Here’s my first implementation.

tic()
out <- sapply(1:6, function(n_parties) {
    res <- sapply(1:n_sims, function(i) {
        parties <- rnorm(n_parties, mean = 0, sd = 1)
        d <- outer(voters, parties, `-`)
        d <- abs(d)
        min_d <- apply(d, 1, min)
        return(mean(min_d))
### Create all the distances
    })
    return(res)
})
toc()

8.293 sec elapsed

In this code, the outer loop works over the number of parties in the system. The inner loop works over the simulations. Within each iteration in the inner loop, I simulate positions for n_parties parties. I then calculate all the pairwise distances between the vector of parties and the vector of voters using the outer function. I convert these differences into distances by using the absolute value function. This gives me a matrix with n_voters rows and n_parties columns. In order to get the “nearest” party, I apply the min function over the rows of this matrix.
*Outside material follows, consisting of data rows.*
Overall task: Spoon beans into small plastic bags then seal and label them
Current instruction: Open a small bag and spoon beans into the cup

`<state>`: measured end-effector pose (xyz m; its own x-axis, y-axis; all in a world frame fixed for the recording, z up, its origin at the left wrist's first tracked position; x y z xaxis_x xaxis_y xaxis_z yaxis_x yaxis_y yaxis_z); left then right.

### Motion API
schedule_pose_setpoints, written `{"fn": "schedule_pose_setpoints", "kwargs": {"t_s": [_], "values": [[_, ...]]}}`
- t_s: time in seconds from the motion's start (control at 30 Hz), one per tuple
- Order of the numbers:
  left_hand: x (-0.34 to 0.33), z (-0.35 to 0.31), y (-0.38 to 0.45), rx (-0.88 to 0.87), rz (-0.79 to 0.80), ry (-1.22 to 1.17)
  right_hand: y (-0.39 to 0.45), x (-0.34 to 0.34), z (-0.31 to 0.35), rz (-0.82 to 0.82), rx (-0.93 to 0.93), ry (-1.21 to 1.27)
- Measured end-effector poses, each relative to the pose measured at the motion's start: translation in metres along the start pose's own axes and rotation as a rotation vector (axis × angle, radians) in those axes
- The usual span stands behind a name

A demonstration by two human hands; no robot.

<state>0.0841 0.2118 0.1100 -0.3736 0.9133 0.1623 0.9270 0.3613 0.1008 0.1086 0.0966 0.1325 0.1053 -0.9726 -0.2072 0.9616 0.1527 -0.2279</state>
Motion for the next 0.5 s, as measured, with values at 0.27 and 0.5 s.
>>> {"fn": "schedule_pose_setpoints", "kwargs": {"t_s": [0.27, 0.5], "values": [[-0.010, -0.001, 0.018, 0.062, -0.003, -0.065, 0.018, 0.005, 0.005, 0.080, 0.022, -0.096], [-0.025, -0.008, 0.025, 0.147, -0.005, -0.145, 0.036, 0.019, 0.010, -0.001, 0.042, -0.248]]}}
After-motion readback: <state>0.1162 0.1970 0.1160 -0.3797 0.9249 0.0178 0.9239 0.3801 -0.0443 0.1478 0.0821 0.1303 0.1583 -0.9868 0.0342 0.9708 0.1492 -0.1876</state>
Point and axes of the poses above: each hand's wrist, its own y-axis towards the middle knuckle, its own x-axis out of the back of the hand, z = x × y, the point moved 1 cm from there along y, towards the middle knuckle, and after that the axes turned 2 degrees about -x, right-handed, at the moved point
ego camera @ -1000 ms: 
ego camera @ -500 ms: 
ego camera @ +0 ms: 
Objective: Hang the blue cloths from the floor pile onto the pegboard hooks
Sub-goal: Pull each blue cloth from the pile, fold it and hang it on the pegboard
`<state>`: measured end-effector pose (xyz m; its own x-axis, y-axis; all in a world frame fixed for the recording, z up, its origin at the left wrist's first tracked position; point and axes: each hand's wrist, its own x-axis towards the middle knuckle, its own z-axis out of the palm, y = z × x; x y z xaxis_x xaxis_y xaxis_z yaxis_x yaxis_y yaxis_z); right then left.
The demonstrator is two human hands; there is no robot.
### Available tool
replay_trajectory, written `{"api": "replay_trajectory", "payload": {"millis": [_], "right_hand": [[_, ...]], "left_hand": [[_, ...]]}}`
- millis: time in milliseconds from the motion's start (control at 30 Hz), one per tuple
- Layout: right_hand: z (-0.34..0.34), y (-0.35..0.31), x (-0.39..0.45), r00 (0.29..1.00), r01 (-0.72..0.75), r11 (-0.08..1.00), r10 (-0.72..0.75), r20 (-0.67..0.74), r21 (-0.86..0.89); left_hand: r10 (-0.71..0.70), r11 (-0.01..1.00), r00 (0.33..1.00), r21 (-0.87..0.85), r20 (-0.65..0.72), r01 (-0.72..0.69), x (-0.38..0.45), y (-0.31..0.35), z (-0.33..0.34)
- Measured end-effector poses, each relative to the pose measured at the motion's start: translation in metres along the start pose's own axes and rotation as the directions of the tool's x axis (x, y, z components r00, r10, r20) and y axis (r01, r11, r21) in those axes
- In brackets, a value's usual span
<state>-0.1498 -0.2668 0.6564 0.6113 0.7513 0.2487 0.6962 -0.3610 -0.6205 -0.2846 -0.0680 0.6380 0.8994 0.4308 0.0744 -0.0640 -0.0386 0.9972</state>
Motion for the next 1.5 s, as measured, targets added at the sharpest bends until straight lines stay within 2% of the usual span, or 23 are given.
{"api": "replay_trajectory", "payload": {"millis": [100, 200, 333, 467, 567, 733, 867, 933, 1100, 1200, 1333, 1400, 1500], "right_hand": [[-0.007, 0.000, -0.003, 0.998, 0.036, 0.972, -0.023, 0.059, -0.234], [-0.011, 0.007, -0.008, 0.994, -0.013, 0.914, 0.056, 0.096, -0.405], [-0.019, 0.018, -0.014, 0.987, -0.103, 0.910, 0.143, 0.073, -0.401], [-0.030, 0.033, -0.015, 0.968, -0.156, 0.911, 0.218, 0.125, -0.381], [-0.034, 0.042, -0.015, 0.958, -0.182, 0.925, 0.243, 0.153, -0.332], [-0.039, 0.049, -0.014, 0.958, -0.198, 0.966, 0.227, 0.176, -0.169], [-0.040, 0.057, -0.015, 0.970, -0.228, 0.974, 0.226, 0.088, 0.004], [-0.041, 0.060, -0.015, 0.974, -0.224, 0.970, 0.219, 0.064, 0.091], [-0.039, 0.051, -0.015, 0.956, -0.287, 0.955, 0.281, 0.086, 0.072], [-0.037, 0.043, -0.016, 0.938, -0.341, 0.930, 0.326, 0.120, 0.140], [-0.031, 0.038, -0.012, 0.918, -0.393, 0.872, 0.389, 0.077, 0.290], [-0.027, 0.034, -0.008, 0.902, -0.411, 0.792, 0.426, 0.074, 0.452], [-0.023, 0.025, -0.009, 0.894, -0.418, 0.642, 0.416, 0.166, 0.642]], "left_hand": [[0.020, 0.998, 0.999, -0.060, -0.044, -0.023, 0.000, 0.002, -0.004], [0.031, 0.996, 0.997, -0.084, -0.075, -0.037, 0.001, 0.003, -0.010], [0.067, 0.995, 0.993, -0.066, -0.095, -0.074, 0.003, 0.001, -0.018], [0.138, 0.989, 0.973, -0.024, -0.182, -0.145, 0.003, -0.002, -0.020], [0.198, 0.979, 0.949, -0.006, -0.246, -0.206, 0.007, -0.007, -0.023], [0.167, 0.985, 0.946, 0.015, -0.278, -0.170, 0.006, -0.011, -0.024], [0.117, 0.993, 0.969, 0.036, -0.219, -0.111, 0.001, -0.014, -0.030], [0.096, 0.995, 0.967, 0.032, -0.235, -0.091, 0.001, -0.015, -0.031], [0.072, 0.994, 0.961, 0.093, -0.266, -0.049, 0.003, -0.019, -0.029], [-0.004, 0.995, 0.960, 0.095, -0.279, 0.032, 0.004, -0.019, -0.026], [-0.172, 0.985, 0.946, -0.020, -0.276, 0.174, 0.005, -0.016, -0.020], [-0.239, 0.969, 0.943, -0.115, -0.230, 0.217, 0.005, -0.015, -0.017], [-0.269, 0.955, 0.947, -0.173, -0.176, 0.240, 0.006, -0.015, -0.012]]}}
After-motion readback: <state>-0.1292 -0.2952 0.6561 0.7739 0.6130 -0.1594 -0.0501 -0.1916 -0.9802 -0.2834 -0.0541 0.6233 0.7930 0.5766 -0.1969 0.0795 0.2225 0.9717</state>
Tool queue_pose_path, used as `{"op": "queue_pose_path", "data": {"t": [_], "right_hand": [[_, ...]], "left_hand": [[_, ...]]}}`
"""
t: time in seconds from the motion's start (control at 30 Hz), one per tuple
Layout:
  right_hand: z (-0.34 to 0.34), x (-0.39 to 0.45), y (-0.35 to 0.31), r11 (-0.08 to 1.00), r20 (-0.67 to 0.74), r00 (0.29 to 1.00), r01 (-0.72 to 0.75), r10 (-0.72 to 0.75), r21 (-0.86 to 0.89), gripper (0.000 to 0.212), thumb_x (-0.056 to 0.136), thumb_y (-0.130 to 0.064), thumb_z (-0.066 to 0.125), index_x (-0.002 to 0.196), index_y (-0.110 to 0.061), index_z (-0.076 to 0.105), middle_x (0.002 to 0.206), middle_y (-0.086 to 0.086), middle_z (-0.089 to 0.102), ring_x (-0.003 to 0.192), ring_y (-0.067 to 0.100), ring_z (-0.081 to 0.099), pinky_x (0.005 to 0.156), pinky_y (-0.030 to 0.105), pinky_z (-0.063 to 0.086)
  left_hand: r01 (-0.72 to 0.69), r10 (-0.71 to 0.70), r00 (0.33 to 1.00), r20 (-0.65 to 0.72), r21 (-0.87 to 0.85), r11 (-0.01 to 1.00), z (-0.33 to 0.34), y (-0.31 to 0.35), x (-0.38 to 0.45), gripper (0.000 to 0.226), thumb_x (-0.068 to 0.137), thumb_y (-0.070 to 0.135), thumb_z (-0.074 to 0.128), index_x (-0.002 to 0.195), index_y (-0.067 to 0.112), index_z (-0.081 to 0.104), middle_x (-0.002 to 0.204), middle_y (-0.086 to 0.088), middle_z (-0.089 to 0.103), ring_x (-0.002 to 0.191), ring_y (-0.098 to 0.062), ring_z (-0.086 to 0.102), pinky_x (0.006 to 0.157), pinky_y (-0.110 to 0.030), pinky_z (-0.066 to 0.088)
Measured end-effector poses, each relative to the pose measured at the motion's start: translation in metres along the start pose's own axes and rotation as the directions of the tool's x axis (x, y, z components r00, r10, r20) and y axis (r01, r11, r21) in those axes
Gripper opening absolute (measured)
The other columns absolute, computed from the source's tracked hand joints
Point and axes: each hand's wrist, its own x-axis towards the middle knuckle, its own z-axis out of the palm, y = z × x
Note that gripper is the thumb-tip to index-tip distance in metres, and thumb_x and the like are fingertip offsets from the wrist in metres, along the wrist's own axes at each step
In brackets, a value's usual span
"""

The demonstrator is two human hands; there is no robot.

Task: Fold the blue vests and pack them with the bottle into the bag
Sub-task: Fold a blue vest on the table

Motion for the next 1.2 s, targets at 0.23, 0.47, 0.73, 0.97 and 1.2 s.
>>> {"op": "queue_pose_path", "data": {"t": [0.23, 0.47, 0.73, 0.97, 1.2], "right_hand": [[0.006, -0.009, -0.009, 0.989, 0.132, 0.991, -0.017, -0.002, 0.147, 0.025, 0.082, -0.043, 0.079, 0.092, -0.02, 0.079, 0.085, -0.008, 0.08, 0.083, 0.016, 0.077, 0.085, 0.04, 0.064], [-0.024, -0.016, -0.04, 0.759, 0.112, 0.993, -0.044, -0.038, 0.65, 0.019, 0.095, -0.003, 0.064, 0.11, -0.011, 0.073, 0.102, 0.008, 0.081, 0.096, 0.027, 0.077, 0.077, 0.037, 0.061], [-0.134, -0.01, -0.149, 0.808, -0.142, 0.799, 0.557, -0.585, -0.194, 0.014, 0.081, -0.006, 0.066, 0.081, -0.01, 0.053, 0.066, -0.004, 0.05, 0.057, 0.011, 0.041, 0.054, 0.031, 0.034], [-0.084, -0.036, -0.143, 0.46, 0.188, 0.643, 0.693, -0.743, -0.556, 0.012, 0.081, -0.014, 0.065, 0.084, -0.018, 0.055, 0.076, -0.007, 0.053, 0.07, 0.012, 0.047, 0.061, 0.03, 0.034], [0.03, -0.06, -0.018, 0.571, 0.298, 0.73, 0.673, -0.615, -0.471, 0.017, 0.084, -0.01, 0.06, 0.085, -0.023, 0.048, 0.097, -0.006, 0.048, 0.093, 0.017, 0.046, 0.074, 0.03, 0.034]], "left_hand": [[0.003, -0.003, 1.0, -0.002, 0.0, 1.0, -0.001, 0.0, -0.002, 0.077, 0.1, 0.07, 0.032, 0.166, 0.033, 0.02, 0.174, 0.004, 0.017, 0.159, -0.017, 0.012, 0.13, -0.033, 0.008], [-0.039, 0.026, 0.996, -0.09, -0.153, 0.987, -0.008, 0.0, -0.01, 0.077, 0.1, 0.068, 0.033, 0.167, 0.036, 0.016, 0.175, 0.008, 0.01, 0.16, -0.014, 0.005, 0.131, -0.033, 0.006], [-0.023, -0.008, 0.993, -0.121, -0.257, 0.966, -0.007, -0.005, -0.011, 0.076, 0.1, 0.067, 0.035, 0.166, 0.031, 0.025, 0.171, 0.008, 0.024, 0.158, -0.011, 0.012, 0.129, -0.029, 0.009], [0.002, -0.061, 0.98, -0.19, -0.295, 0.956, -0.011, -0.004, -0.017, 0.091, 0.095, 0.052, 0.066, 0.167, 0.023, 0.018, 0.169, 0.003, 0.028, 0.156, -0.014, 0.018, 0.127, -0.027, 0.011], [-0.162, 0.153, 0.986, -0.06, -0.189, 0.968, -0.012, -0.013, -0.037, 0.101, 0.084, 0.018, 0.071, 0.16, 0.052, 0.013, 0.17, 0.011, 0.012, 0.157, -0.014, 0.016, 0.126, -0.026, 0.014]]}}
As you can see from the calls to tic() and toc(), I’ve timed the execution time using the tictoc library. I remember being disappointed by how slow this was. What if I wanted 1,000 simulations for each size of party system? Sure, I could parallelize this, but since it involves tailoring code to different machines with different numbers of cores, parallelization is almost always my last resort.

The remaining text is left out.